━━ Data section ━━
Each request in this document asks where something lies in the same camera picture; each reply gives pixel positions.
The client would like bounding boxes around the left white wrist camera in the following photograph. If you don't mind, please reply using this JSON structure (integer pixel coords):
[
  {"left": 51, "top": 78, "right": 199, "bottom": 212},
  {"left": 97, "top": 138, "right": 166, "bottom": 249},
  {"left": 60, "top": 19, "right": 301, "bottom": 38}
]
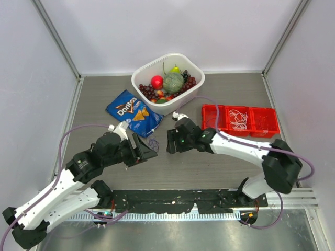
[{"left": 108, "top": 121, "right": 129, "bottom": 141}]

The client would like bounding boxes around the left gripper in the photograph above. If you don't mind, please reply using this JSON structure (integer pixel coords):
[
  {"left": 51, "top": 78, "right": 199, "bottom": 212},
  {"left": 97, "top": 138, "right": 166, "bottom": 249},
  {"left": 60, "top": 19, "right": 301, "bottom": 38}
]
[{"left": 103, "top": 132, "right": 157, "bottom": 167}]

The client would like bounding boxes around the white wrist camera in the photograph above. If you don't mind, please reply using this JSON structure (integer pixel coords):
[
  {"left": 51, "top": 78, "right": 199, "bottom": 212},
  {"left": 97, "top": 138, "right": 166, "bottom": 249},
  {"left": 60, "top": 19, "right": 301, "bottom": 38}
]
[
  {"left": 108, "top": 121, "right": 129, "bottom": 141},
  {"left": 172, "top": 111, "right": 188, "bottom": 121}
]

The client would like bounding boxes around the red apple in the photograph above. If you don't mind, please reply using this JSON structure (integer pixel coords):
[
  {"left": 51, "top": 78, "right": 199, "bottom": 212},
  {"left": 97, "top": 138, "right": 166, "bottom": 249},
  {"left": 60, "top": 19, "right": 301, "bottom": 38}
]
[{"left": 150, "top": 75, "right": 163, "bottom": 90}]

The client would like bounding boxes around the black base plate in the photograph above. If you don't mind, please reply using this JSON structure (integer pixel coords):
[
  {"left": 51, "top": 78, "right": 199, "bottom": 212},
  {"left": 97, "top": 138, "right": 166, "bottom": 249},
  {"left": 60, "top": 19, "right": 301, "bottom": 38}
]
[{"left": 94, "top": 189, "right": 268, "bottom": 214}]

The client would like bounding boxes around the blue Doritos chip bag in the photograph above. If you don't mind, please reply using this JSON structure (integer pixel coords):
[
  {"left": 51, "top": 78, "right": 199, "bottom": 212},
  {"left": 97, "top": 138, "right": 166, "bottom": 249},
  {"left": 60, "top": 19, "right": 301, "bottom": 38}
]
[{"left": 105, "top": 90, "right": 164, "bottom": 138}]

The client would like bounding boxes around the red bin middle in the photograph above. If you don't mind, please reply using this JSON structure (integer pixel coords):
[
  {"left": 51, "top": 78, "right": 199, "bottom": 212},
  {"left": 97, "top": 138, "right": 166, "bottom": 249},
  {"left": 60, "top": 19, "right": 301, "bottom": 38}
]
[{"left": 226, "top": 106, "right": 253, "bottom": 137}]

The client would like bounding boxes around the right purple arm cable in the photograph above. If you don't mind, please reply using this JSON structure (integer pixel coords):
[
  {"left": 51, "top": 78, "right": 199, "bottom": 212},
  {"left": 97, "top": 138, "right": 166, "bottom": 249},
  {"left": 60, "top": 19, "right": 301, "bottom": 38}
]
[{"left": 176, "top": 96, "right": 315, "bottom": 231}]

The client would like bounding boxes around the yellow green pear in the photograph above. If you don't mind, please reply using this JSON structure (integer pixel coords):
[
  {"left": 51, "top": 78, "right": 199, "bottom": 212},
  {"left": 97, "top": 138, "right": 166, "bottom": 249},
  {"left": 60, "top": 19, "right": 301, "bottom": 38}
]
[{"left": 169, "top": 64, "right": 181, "bottom": 74}]

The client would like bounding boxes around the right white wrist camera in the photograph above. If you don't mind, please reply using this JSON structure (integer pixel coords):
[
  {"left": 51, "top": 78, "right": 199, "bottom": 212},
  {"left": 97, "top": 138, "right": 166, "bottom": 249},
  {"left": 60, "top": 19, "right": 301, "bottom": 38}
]
[{"left": 172, "top": 111, "right": 188, "bottom": 121}]

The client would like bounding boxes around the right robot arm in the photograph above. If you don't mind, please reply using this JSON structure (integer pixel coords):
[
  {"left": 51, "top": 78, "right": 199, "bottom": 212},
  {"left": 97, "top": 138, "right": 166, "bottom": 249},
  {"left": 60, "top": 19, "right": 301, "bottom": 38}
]
[{"left": 166, "top": 112, "right": 303, "bottom": 207}]

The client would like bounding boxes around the white slotted cable duct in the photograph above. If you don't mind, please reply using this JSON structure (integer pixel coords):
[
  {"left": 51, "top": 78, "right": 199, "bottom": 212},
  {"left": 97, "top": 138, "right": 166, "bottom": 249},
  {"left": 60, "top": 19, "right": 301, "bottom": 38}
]
[{"left": 70, "top": 211, "right": 241, "bottom": 222}]

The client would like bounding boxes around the green melon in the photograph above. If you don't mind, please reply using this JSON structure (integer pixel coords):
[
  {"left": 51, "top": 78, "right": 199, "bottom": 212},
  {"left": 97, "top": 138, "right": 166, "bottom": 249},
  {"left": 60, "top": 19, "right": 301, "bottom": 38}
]
[{"left": 163, "top": 73, "right": 184, "bottom": 94}]

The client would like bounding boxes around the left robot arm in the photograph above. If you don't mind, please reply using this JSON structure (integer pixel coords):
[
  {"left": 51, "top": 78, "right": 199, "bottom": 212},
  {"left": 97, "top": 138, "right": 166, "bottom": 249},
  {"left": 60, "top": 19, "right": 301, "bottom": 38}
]
[{"left": 3, "top": 132, "right": 158, "bottom": 249}]

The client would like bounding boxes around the red bin right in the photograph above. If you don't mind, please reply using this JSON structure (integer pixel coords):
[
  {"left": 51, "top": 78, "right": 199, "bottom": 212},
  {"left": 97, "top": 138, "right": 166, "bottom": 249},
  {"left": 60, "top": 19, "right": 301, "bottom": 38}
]
[{"left": 250, "top": 107, "right": 280, "bottom": 139}]

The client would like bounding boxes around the white plastic basket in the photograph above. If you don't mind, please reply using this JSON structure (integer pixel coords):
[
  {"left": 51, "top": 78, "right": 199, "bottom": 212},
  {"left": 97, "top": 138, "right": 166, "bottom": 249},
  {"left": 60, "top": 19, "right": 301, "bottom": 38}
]
[{"left": 131, "top": 53, "right": 205, "bottom": 116}]

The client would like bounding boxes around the red bin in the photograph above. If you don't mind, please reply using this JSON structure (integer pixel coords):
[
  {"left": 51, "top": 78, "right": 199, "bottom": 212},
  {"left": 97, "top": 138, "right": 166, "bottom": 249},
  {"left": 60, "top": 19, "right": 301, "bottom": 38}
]
[
  {"left": 250, "top": 107, "right": 280, "bottom": 139},
  {"left": 226, "top": 106, "right": 253, "bottom": 137},
  {"left": 201, "top": 104, "right": 228, "bottom": 132}
]

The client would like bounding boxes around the dark red grape bunch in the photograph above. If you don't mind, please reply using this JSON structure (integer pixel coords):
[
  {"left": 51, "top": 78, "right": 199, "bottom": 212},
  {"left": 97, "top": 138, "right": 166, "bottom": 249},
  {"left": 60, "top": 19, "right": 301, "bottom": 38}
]
[{"left": 139, "top": 84, "right": 159, "bottom": 102}]

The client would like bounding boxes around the red bin left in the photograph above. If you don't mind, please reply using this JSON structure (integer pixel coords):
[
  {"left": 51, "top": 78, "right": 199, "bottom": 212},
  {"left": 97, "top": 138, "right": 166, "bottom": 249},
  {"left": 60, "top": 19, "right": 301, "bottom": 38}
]
[{"left": 201, "top": 104, "right": 228, "bottom": 132}]

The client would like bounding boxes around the dark grape bunch right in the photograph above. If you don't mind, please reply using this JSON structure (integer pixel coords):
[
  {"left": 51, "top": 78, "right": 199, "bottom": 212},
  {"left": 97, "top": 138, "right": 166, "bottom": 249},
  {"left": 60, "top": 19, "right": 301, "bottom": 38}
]
[{"left": 180, "top": 70, "right": 197, "bottom": 93}]

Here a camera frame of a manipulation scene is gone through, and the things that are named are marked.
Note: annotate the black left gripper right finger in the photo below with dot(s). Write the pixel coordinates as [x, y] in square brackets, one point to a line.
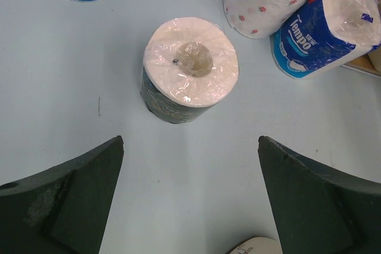
[317, 208]

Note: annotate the blue Tempo wrapped paper roll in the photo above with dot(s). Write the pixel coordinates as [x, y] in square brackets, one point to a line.
[324, 34]

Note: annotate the dark green paper roll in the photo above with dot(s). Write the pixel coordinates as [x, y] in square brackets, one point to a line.
[189, 65]

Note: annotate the brown paper roll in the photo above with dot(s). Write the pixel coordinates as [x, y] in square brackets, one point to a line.
[257, 245]

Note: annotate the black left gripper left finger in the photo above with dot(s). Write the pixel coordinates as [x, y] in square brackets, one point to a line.
[63, 209]

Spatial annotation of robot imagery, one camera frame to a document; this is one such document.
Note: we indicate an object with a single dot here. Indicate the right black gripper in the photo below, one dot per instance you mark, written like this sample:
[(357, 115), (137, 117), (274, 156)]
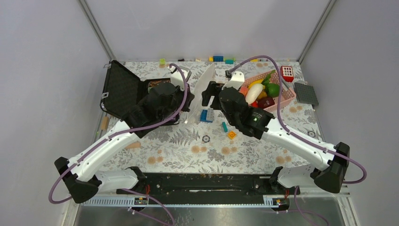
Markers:
[(213, 89)]

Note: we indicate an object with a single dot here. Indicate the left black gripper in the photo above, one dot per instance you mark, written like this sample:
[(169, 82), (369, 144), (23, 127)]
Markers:
[(189, 98)]

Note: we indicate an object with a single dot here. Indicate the clear zip top bag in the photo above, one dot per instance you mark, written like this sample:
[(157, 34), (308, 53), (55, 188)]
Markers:
[(193, 116)]

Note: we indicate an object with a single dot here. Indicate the peach toy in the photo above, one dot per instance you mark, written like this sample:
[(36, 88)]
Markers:
[(243, 90)]

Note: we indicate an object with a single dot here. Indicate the white radish toy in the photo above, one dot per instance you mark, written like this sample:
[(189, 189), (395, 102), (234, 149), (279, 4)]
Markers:
[(253, 93)]

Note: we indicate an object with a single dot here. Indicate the dark red eggplant toy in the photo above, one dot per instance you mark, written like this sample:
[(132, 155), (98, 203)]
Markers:
[(266, 102)]

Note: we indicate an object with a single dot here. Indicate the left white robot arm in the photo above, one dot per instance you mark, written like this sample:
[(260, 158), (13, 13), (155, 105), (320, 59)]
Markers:
[(80, 176)]

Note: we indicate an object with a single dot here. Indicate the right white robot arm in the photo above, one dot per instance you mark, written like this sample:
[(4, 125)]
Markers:
[(327, 163)]

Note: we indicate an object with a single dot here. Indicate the blue grey brick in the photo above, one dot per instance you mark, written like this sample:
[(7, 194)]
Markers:
[(207, 115)]

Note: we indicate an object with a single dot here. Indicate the teal small brick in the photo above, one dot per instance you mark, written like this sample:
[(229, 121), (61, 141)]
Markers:
[(224, 126)]

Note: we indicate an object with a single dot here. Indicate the orange square brick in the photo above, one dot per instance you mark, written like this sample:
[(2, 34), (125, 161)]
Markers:
[(231, 135)]

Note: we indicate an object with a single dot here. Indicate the yellow pepper toy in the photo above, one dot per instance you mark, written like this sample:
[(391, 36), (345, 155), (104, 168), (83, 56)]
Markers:
[(254, 83)]

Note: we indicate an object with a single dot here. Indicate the black open case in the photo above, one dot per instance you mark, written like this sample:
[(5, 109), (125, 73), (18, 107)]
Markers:
[(124, 90)]

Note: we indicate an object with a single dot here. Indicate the wooden block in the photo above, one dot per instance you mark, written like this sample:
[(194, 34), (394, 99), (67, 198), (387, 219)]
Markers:
[(133, 145)]

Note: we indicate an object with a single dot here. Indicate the pink plastic basket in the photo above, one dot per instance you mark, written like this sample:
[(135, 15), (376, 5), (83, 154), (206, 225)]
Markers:
[(286, 94)]

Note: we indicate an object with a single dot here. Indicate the red grid block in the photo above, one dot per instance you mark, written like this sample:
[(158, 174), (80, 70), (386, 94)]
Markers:
[(287, 73)]

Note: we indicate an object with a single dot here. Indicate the dark grey baseplate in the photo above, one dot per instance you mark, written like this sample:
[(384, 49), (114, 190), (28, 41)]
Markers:
[(305, 94)]

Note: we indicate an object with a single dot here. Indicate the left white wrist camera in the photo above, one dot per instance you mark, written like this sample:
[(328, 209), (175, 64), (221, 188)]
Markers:
[(176, 78)]

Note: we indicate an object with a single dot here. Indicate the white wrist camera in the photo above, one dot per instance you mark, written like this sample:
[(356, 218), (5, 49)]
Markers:
[(176, 78), (236, 81)]

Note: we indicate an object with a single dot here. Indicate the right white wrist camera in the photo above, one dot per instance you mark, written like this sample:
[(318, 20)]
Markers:
[(236, 81)]

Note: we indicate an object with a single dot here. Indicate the blue brick at wall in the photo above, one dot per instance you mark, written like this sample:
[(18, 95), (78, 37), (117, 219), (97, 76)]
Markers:
[(218, 58)]

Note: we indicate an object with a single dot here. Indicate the black ring washer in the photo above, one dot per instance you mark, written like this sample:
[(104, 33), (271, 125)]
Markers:
[(205, 138)]

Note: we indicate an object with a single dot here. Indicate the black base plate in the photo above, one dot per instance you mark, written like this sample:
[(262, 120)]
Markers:
[(213, 189)]

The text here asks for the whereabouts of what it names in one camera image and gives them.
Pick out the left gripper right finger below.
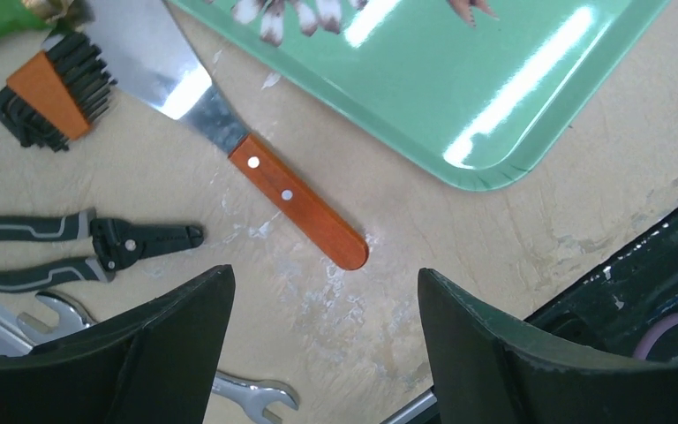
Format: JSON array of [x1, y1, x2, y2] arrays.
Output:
━━━
What the task requires:
What lines in the listing above contain the word "grey"? Show each one.

Completed exercise:
Note: we indicate an object with a single dot here. Indicate the blue grey brick in the photo above, one dot per instance you mark, written like this sample:
Note: we indicate an object with a single dot here. Indicate the dark grey baseplate in the photo above, one dot per instance you mark, written like this sample:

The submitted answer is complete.